» **REQUIRED ACTION**
The whole listing below is to be copied exactly, with every picture left out.
(GIVEN MATERIAL begins)
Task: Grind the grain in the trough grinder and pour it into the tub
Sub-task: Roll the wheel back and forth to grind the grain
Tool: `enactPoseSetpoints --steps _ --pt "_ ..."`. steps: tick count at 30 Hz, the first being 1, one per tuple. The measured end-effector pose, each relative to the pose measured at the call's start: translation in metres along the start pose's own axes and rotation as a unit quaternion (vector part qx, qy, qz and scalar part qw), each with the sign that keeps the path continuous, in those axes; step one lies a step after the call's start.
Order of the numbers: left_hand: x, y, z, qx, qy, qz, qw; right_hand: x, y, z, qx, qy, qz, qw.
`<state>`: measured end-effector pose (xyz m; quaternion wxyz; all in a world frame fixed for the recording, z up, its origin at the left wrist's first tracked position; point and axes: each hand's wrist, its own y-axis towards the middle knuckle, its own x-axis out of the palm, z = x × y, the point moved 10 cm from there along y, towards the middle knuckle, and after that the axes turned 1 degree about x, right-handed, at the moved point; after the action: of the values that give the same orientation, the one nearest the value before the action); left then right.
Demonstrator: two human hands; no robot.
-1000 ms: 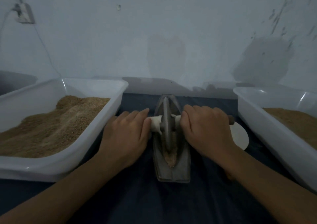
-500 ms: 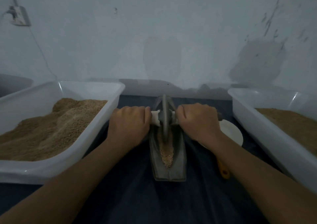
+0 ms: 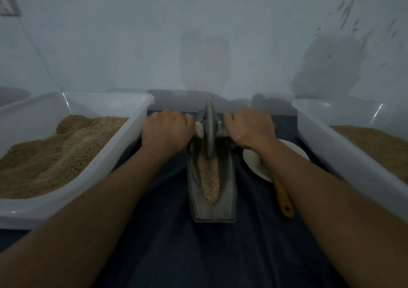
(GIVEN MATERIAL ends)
» **SOLUTION TO THE EXERCISE**
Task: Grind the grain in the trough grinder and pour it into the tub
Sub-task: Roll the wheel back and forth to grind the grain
Tool: `enactPoseSetpoints --steps _ --pt "_ ..."`. steps: tick count at 30 Hz, the first being 1, one per tuple. The measured end-effector pose, each relative to the pose measured at the call's start: translation in metres along the start pose's own axes and rotation as a unit quaternion (vector part qx, qy, qz and scalar part qw), each with the sign that keeps the path continuous, in those axes; step one lies a step after the call's start.
Order of the numbers: left_hand: x, y, z, qx, qy, qz, qw; right_hand: x, y, z, qx, qy, qz, qw.
`<state>`: measured end-effector pose (xyz m; quaternion wxyz; all in a world frame fixed for the recording, z up, its origin at the left wrist's first tracked position; point and axes: each hand's wrist, its own y-axis towards the middle knuckle, its own x-axis out of the palm, z = x × y, the point moved 10 cm from there along y, towards the middle knuckle, and after that the axes turned 1 degree about x, right-handed, at the moved point; after the action: of the values that give the same orientation, the one nearest the value before the action); left then right.
Demonstrator: two human hands; no robot.
-1000 ms: 
-500 ms: 
+0 ms: 

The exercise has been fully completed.